» ACTION ITEM
Among the records below, determine how many lines have the word "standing" in them; output only the number.

(Recorded data)
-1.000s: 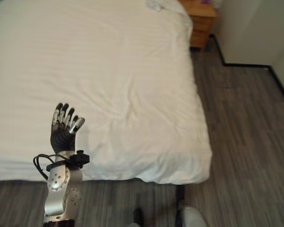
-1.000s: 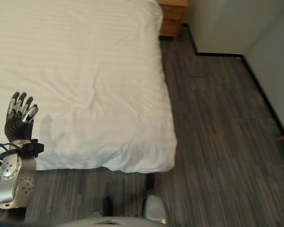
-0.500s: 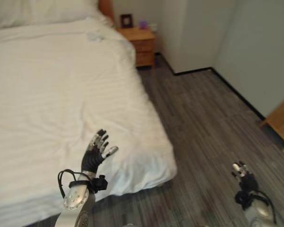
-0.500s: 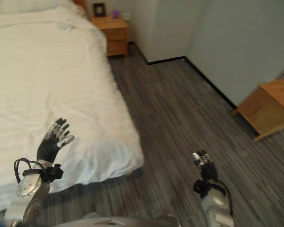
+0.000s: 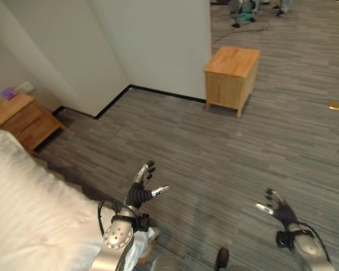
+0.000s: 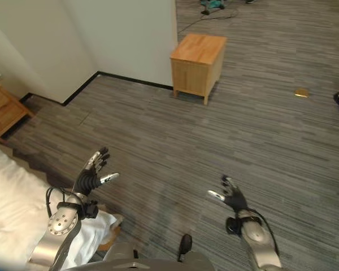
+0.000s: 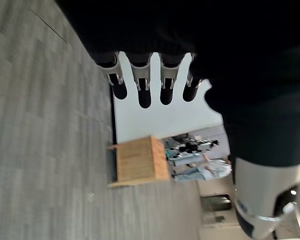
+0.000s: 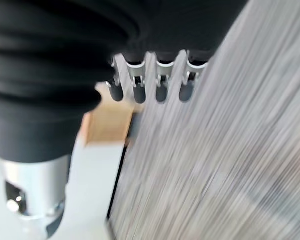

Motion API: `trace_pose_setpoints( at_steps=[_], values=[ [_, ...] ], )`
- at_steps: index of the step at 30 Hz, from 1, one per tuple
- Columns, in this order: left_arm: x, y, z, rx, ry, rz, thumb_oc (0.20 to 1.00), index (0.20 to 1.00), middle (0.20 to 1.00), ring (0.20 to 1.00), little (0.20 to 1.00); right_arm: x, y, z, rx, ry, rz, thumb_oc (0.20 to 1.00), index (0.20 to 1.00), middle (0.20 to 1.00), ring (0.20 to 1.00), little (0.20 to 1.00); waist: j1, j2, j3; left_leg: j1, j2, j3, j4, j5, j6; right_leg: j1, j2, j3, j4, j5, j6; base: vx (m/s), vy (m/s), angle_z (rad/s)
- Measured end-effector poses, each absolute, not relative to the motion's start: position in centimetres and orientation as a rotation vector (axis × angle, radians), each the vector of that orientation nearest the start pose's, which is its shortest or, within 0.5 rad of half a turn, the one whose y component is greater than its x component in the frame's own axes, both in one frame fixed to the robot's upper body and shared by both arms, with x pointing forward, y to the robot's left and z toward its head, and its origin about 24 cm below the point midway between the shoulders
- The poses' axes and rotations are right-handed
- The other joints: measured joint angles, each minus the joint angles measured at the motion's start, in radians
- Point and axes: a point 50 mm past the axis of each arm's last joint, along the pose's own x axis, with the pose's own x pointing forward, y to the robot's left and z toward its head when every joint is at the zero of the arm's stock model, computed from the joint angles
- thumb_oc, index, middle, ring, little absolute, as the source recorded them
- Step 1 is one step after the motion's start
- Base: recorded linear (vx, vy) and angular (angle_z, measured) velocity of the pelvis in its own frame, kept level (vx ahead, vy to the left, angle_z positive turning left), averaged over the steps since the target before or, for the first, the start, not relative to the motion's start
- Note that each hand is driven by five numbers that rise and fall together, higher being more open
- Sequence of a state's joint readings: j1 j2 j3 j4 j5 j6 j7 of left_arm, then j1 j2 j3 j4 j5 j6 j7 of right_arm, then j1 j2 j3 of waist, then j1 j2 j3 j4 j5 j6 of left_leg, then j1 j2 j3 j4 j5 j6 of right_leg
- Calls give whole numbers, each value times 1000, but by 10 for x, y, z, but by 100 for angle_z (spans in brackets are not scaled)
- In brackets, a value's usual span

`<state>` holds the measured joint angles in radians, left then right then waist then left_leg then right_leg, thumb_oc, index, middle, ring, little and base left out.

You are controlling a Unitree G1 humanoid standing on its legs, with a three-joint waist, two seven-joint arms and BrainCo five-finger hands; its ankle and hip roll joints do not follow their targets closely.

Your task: Making the bed.

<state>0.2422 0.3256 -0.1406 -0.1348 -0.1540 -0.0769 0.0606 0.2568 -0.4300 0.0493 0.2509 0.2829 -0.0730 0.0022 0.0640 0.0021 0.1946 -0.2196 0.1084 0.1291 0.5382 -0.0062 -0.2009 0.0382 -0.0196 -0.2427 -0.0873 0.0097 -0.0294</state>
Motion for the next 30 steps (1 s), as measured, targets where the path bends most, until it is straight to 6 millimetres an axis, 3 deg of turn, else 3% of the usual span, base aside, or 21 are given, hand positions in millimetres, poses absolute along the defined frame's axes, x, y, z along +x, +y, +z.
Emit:
trace_pose_setpoints(
  at_steps=[3, 4, 5, 8, 10, 13, 14, 15, 16, 17, 18, 19, 20, 21, 23, 24, 26, 27, 28, 29, 30],
  values=[
    [201, 181, 21, 128, 87, -69, 1000, 1000, 1000, 1000, 1000, 171, -250, -42, -132, 434, -80, 1000, 1000, 1000, 1000, 1000, 2, -15, 15, -5, -56, 16, -197, 23, 33, 20, 6, -19, -7, -20, 6, 326, -77, -28],
    [200, 179, 10, 103, 134, -53, 1000, 1000, 1000, 1000, 1000, 170, -247, -43, -121, 434, -84, 1000, 1000, 1000, 1000, 1000, -2, -7, 16, -4, -64, 141, -402, 61, 86, 41, 22, -46, -17, -59, 50, 534, -65, 28],
    [200, 179, 2, 100, 176, -43, 1000, 1000, 1000, 1000, 1000, 173, -244, -44, -114, 434, -83, 1000, 1000, 1000, 1000, 1000, 8, -3, 29, -7, -83, 195, -570, 103, 120, 76, 52, -58, -12, -61, 33, 487, -40, 27],
    [197, 184, -3, 86, 213, -14, 1000, 1000, 1000, 1000, 1000, 185, -243, -36, -138, 390, -78, 1000, 1000, 1000, 1000, 1000, 31, 4, 50, -32, -78, 231, -632, 103, 121, 118, 88, -53, -18, -114, 55, 469, 27, -5],
    [199, 187, -1, 88, 206, 19, 1000, 1000, 1000, 1000, 1000, 192, -237, -34, -161, 374, -57, 1000, 1000, 1000, 1000, 1000, 36, -7, 52, -36, -84, 273, -598, 120, 152, 192, 101, -57, -12, -156, 53, 556, 63, 4],
    [196, 190, -1, 90, 211, 36, 1000, 1000, 1000, 1000, 1000, 193, -229, -37, -185, 379, -27, 1000, 1000, 1000, 1000, 1000, 50, -48, 34, 5, -114, 301, -540, 135, 199, 259, 74, -55, -5, -213, 113, 486, 95, -18],
    [197, 190, -2, 88, 216, 38, 1000, 1000, 1000, 1000, 1000, 192, -226, -38, -184, 385, -19, 1000, 1000, 1000, 1000, 1000, 49, -55, 36, 24, -115, 296, -534, 130, 248, 263, 67, -75, 49, -216, 118, 415, 196, -3],
    [202, 189, 1, 95, 206, 34, 1000, 1000, 1000, 1000, 1000, 185, -218, -44, -173, 410, -3, 1000, 1000, 1000, 1000, 1000, 51, -57, 33, 87, -117, 279, -556, 105, 310, 171, 29, -118, 326, -209, 130, 434, 212, 18],
    [202, 190, 0, 108, 214, 28, 1000, 1000, 1000, 1000, 1000, 179, -214, -44, -164, 413, 7, 1000, 1000, 1000, 1000, 1000, 50, -51, 32, 131, -108, 258, -577, 115, 334, 85, -34, -153, 578, -199, 168, 388, 177, 34],
    [205, 190, 3, 128, 207, 14, 1000, 1000, 1000, 1000, 1000, 173, -212, -43, -155, 411, 8, 1000, 1000, 1000, 1000, 1000, 48, -61, 26, 167, -126, 234, -592, 113, 337, 29, -93, -161, 723, -199, 169, 468, 151, 56],
    [209, 190, 8, 139, 185, 13, 1000, 1000, 1000, 1000, 1000, 167, -211, -41, -161, 406, 9, 1000, 1000, 1000, 1000, 1000, 48, -67, 24, 197, -145, 194, -581, 67, 382, -29, -132, -134, 834, -194, 179, 611, 58, 114],
    [218, 187, 16, 149, 149, 16, 1000, 1000, 1000, 1000, 1000, 163, -215, -40, -202, 406, -1, 1000, 1000, 1000, 1000, 1000, 13, -51, 34, 245, -156, 95, -570, 13, 369, -113, -185, -113, 974, -177, 169, 638, -9, 196],
    [233, 182, 29, 171, 85, 6, 1000, 1000, 1000, 1000, 1000, 165, -217, -39, -247, 406, -10, 1000, 1000, 1000, 1000, 1000, -10, -1, 54, 293, -127, -19, -571, -25, 346, -240, -146, -58, 987, -219, 129, 582, -120, 241],
    [242, 180, 38, 176, 43, 10, 1000, 1000, 1000, 1000, 1000, 171, -217, -37, -268, 391, -6, 1000, 1000, 1000, 1000, 1000, -22, 27, 76, 314, -103, -46, -570, -25, 335, -312, -112, -33, 889, -225, 107, 430, -177, 215],
    [243, 184, 39, 179, 36, 31, 1000, 1000, 1000, 1000, 1000, 178, -217, -31, -284, 362, 3, 1000, 1000, 1000, 1000, 1000, -34, 26, 80, 351, -108, -88, -562, -41, 304, -400, -131, -20, 757, -205, 107, 521, -258, 148],
    [240, 186, 37, 177, 45, 47, 1000, 1000, 1000, 1000, 1000, 182, -217, -29, -293, 351, 6, 1000, 1000, 1000, 1000, 1000, -46, 36, 83, 371, -93, -148, -548, -62, 270, -399, -105, 15, 595, -184, 87, 567, -279, 157],
    [235, 196, 34, 178, 62, 89, 1000, 1000, 1000, 1000, 1000, 188, -214, -25, -302, 331, 30, 1000, 1000, 1000, 1000, 1000, -57, 21, 82, 399, -77, -206, -537, -91, 224, -368, -77, 130, 226, -126, 100, 529, -310, 200],
    [231, 204, 25, 184, 101, 119, 1000, 1000, 1000, 1000, 1000, 194, -207, -24, -304, 317, 58, 1000, 1000, 1000, 1000, 1000, -60, -5, 77, 418, -57, -278, -534, -108, 201, -329, -64, 351, -22, -56, 133, 443, -375, 222],
    [232, 209, 22, 194, 118, 130, 1000, 1000, 1000, 1000, 1000, 195, -204, -23, -303, 312, 67, 1000, 1000, 1000, 1000, 1000, -65, -19, 75, 422, -49, -318, -531, -116, 189, -322, -71, 391, -17, -53, 142, 343, -336, 242],
    [233, 211, 19, 202, 138, 133, 1000, 1000, 1000, 1000, 1000, 193, -204, -25, -303, 323, 74, 1000, 1000, 1000, 1000, 1000, -76, -34, 75, 444, -41, -346, -519, -138, 155, -293, -77, 385, -6, 12, 164, 526, -478, 226],
    [217, 215, 9, 186, 182, 163, 1000, 1000, 1000, 1000, 1000, 203, -206, -22, -313, 314, 70, 1000, 1000, 1000, 1000, 1000, -57, -25, 75, 464, 19, -269, -501, -101, 114, -287, -60, 272, 114, 126, 101, 467, -468, 220]
  ],
)
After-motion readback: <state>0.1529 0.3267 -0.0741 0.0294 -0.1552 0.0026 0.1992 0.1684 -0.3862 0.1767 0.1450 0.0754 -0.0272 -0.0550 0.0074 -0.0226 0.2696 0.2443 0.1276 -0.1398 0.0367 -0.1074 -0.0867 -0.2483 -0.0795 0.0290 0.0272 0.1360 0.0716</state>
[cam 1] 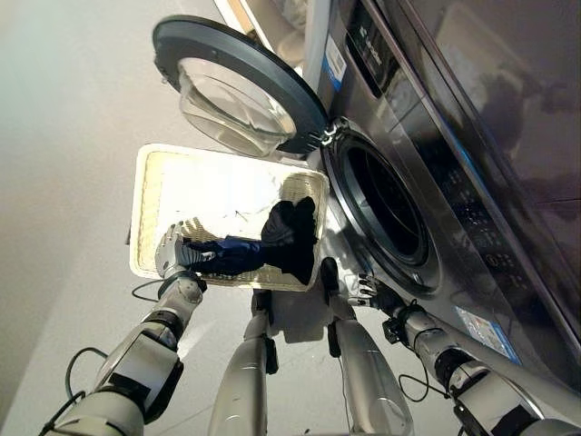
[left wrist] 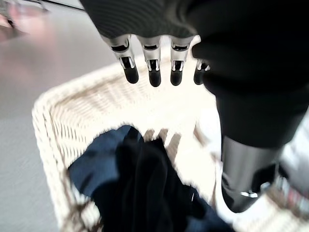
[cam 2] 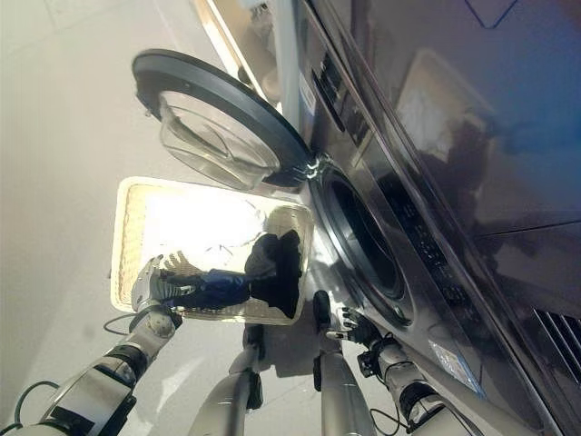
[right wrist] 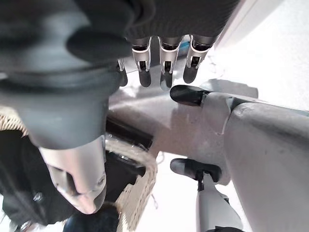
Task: Put the clothes into the washing machine.
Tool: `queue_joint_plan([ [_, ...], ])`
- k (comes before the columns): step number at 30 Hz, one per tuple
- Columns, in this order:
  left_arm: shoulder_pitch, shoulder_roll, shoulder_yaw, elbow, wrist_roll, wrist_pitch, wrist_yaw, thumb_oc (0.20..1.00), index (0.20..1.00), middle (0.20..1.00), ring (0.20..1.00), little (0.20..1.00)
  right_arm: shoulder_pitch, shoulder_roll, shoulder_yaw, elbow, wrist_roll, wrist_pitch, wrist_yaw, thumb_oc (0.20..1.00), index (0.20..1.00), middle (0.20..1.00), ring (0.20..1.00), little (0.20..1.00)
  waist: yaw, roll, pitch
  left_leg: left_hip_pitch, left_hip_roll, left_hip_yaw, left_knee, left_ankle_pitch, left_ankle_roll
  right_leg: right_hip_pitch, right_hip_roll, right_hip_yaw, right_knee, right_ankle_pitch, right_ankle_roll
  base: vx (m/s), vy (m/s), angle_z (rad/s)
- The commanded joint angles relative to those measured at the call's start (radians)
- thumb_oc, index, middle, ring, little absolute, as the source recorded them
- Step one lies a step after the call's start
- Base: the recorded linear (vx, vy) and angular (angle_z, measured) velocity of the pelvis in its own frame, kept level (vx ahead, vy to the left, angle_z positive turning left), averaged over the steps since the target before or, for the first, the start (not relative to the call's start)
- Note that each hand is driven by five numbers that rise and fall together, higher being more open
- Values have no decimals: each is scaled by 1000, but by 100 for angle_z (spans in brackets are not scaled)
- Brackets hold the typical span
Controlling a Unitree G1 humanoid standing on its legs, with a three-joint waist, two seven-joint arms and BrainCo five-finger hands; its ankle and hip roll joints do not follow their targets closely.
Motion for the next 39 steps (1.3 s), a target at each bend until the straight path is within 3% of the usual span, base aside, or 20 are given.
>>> queue_joint_plan([
  [1,-44,65,-13,41,6,68,-72,1000,1000,1000,1000,1000,-17,-43,35,-46,42,-21,1,1000,1000,1000,1000,1000,-23,-33,-8,-138,-46,26,128,-4,3,-90,28,-28,38,34,16,-32,62,-9],
  [7,-102,80,-65,63,-62,192,-277,1000,1000,1000,1000,1000,-40,-83,33,-77,79,-18,12,1000,1000,1000,1000,1000,-47,-39,-8,-219,-41,32,142,7,-8,-167,34,-26,36,55,14,-18,50,-10],
  [12,-143,91,-111,72,11,281,-417,1000,1000,1000,1000,1000,-52,-101,43,-120,92,-15,12,1000,1000,1000,1000,1000,-62,-38,-8,-263,-37,33,141,14,-12,-214,37,-23,37,64,14,-8,30,-5],
  [18,-217,121,-217,62,120,348,-435,1000,1000,1000,1000,1000,-79,-134,63,-176,146,-7,32,1000,1000,1000,1000,1000,-73,-43,-8,-314,-25,32,150,14,-19,-269,37,-20,39,72,19,-8,22,-5],
  [23,-273,132,-267,64,155,360,-386,1000,1000,1000,1000,1000,-96,-142,73,-188,185,-19,40,1000,1000,1000,1000,1000,-84,-53,-8,-354,-16,28,137,30,-25,-314,37,-20,32,88,22,-3,-4,1],
  [24,-287,133,-275,66,147,348,-385,931,931,931,931,931,-99,-142,76,-188,193,-25,39,1000,1000,1000,1000,1000,-85,-56,-8,-360,-14,26,134,31,-27,-321,37,-20,28,90,23,-9,-51,-1],
  [25,-295,125,-284,65,103,319,-369,661,661,661,661,661,-100,-141,79,-194,202,-31,34,1000,1000,1000,1000,1000,-82,-58,-8,-365,-11,20,133,26,-28,-328,40,-20,26,90,23,-7,-54,-2],
  [27,-305,120,-281,62,74,291,-357,511,511,511,511,511,-105,-140,82,-204,215,-32,28,1000,1000,1000,1000,1000,-84,-62,-8,-376,-14,13,126,34,-28,-340,41,-20,23,96,24,-6,-51,-2],
  [29,-305,110,-273,51,28,242,-340,200,200,200,200,200,-108,-136,81,-219,228,-41,25,1000,1000,1000,1000,1000,-82,-66,-8,-381,-15,3,123,34,-29,-346,43,-21,19,99,24,-2,-69,-2],
  [31,-300,107,-259,26,12,211,-335,200,200,200,200,200,-112,-137,79,-247,250,-43,20,1000,1000,1000,1000,1000,-76,-69,-8,-382,-16,-5,117,37,-30,-347,45,-22,14,101,25,-1,-56,-1],
  [39,-255,141,-259,-115,-25,204,-322,200,200,200,200,200,-115,-162,60,-383,298,-26,-21,1000,1000,1000,1000,1000,-53,-54,-8,-373,-19,-34,100,49,-36,-335,44,-27,18,96,25,-8,-41,5],
])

» TASK OUTPUT
2